**What to produce:** Where a picture appears, leave it out, and print the rest of the records as they are.

━━━ Given entries

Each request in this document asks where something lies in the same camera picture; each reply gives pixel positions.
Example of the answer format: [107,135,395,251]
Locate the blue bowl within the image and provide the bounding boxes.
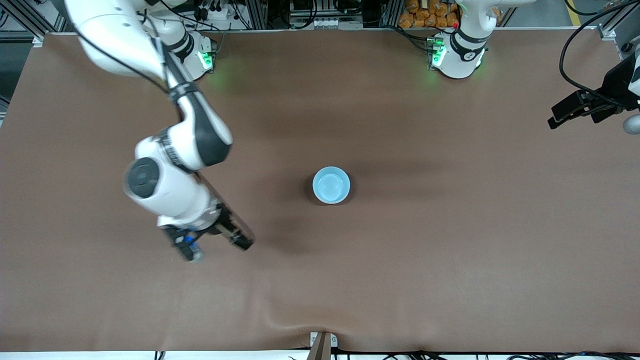
[312,166,351,205]

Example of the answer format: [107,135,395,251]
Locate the brown table mat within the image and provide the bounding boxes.
[0,27,640,353]

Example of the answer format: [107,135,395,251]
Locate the orange snack packets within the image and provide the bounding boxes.
[398,0,461,29]

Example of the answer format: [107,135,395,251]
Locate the white power strip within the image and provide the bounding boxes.
[192,0,231,22]

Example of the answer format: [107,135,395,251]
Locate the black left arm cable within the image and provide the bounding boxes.
[559,0,631,108]

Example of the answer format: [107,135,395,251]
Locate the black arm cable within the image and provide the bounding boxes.
[75,10,191,126]
[559,0,631,108]

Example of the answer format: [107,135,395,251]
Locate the aluminium frame profile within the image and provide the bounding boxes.
[0,0,68,48]
[597,15,640,42]
[380,0,405,28]
[244,0,269,30]

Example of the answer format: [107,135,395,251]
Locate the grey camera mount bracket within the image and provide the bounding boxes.
[306,331,338,360]

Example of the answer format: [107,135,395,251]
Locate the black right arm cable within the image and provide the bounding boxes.
[75,10,191,126]

━━━━━━

**Result of the task:**
Each request in this document asks where something lies in the same camera picture; each reply gives pixel positions.
Example of the answer format: [107,135,395,251]
Locate the blue bowl within the image and provide the bounding boxes.
[312,166,351,205]

Example of the answer format: [107,135,395,251]
Locate the brown table mat within the image and provide the bounding boxes.
[0,27,640,353]

Example of the answer format: [107,135,395,251]
Locate the orange snack packets within the image and provide the bounding boxes.
[398,0,461,29]

Example of the answer format: [107,135,395,251]
Locate the white power strip within the image and provide the bounding boxes.
[192,0,231,22]

Example of the answer format: [107,135,395,251]
Locate the black left arm cable within the image and provide the bounding boxes.
[559,0,631,108]

Example of the answer format: [107,135,395,251]
Locate the black arm cable within the image and provide the bounding boxes.
[75,10,191,126]
[559,0,631,108]

Example of the answer format: [107,135,395,251]
Locate the aluminium frame profile within the image and provide the bounding boxes.
[0,0,68,48]
[597,15,640,42]
[380,0,405,28]
[244,0,269,30]

Example of the answer format: [107,135,395,251]
Locate the grey camera mount bracket within the image and provide the bounding boxes.
[306,331,338,360]

Example of the answer format: [107,135,395,251]
Locate the black right arm cable within the image and provide the bounding boxes.
[75,10,191,126]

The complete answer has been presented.